(Data entries)

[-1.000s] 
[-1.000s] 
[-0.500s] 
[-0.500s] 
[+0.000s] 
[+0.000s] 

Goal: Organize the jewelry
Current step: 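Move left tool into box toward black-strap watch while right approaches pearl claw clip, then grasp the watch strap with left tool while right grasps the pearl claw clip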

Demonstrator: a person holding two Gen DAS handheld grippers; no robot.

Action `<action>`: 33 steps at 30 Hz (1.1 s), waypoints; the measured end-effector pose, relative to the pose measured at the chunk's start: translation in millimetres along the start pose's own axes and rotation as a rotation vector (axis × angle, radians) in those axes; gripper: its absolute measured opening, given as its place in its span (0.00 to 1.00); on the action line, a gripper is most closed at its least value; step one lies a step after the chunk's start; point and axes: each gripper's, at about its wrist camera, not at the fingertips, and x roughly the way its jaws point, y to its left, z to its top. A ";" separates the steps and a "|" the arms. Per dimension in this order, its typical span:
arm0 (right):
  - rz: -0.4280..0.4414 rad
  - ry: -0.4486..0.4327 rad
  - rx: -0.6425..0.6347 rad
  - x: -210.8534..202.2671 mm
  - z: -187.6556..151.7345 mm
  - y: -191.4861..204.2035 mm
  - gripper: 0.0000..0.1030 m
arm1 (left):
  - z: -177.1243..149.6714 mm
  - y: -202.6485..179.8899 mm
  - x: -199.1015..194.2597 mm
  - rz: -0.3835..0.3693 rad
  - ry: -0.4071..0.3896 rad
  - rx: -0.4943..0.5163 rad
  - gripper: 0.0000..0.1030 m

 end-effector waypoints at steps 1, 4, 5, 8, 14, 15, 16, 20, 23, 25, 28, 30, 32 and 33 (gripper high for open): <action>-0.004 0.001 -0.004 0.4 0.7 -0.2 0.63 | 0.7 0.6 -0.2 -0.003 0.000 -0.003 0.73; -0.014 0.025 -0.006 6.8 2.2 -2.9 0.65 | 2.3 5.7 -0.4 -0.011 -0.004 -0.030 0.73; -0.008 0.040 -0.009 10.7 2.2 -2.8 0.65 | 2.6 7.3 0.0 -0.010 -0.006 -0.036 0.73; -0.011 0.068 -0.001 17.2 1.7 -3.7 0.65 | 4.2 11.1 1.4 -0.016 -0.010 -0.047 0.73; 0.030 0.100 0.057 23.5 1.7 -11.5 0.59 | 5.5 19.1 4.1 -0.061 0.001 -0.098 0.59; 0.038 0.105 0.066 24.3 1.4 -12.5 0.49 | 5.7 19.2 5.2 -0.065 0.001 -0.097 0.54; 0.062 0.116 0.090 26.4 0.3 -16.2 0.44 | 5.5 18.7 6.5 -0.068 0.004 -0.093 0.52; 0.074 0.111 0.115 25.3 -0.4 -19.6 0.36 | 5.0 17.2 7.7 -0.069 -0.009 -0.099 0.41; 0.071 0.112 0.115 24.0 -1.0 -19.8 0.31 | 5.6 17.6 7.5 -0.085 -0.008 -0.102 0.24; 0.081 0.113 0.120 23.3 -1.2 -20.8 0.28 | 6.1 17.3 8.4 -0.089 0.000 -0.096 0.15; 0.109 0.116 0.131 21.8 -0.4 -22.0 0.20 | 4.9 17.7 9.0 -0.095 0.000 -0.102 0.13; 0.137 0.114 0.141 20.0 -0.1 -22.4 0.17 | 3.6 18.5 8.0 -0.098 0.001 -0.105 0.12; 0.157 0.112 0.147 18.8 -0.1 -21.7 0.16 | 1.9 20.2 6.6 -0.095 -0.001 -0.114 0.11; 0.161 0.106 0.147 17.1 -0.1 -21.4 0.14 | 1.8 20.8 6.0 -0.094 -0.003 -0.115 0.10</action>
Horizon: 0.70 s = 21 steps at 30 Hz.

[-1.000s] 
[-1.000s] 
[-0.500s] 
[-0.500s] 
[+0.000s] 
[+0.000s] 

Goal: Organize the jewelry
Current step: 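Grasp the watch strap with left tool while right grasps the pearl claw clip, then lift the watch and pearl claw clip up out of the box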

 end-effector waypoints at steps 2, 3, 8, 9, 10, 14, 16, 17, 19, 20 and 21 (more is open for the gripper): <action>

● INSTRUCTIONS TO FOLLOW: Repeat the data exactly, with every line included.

● SOLUTION FOR THIS TASK:
[-1.000s] 
[-1.000s] 
[-0.500s] 
[-0.500s] 
[+0.000s] 
[+0.000s] 

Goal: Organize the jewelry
Current step: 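Move left tool into box toward black-strap watch while right approaches pearl claw clip, then grasp the watch strap with left tool while right grasps the pearl claw clip
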
Demonstrator: a person holding two Gen DAS handheld grippers; no robot.

Action `<action>`: 33 steps at 30 Hz (1.1 s), waypoints; the measured end-effector pose, relative to the pose measured at the chunk's start: translation in millimetres along the start pose's own axes and rotation as a rotation vector (axis × angle, radians) in those axes; gripper: its absolute measured opening, given as its place in its span (0.00 to 1.00); on the action line, a gripper is most closed at its least value; step one lies a step after the chunk's start; point and axes: each gripper's, at about its wrist camera, not at the fingertips, and x roughly the way its jaws point, y to its left, z to its top. A ";" separates the steps and a "|" the arms. Per dimension in this order, its typical span:
arm0 (right):
  - rz: -0.4280..0.4414 rad
  - ry: -0.4486..0.4327 rad
  - rx: -0.6425..0.6347 rad
  - x: -210.8534..202.2671 mm
  - z: -187.6556..151.7345 mm
  - y: -191.4861..204.2035 mm
  - gripper: 0.0000..0.1030 m
arm1 (left):
  - z: -177.1243..149.6714 mm
  - y: -202.6485..179.8899 mm
  - x: -199.1015..194.2597 mm
  - rz: -0.3835..0.3693 rad
  - ry: -0.4071..0.3896 rad
  - rx: -0.4943..0.5163 rad
  - gripper: 0.0000..0.1030 m

 end-effector waypoints at steps 1, 4, 5, 8, 14, 15, 16, 20, 23, 25, 28, 30, 32 and 33 (gripper high for open): <action>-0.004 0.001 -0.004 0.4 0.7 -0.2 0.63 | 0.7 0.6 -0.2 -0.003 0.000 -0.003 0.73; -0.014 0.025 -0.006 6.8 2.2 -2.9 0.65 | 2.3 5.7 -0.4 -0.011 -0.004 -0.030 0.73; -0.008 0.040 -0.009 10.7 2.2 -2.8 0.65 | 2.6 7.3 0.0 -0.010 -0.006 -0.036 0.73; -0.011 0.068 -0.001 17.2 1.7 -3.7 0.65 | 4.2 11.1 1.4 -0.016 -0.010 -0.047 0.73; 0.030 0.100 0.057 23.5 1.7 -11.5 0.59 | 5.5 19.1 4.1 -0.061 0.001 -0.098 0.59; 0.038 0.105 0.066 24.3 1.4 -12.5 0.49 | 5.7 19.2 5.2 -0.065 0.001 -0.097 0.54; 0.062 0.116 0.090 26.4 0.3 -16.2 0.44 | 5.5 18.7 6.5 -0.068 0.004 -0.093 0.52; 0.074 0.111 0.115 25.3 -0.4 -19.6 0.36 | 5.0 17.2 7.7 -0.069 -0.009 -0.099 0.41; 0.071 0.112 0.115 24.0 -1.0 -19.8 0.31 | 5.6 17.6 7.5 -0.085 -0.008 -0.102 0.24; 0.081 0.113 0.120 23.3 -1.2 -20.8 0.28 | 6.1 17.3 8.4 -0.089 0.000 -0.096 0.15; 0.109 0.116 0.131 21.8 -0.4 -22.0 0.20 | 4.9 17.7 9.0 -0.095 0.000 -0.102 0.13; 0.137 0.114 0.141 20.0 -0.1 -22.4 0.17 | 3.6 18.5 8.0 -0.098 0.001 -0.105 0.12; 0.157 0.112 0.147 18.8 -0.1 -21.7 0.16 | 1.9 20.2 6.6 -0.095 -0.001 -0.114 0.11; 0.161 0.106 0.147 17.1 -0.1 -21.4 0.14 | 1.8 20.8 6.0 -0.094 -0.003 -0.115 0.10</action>
Horizon: 0.70 s = 21 steps at 30 Hz.

[-1.000s] 
[-1.000s] 
[-0.500s] 
[-0.500s] 
[+0.000s] 
[+0.000s] 

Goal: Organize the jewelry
Current step: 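Grasp the watch strap with left tool while right grasps the pearl claw clip, then lift the watch and pearl claw clip up out of the box
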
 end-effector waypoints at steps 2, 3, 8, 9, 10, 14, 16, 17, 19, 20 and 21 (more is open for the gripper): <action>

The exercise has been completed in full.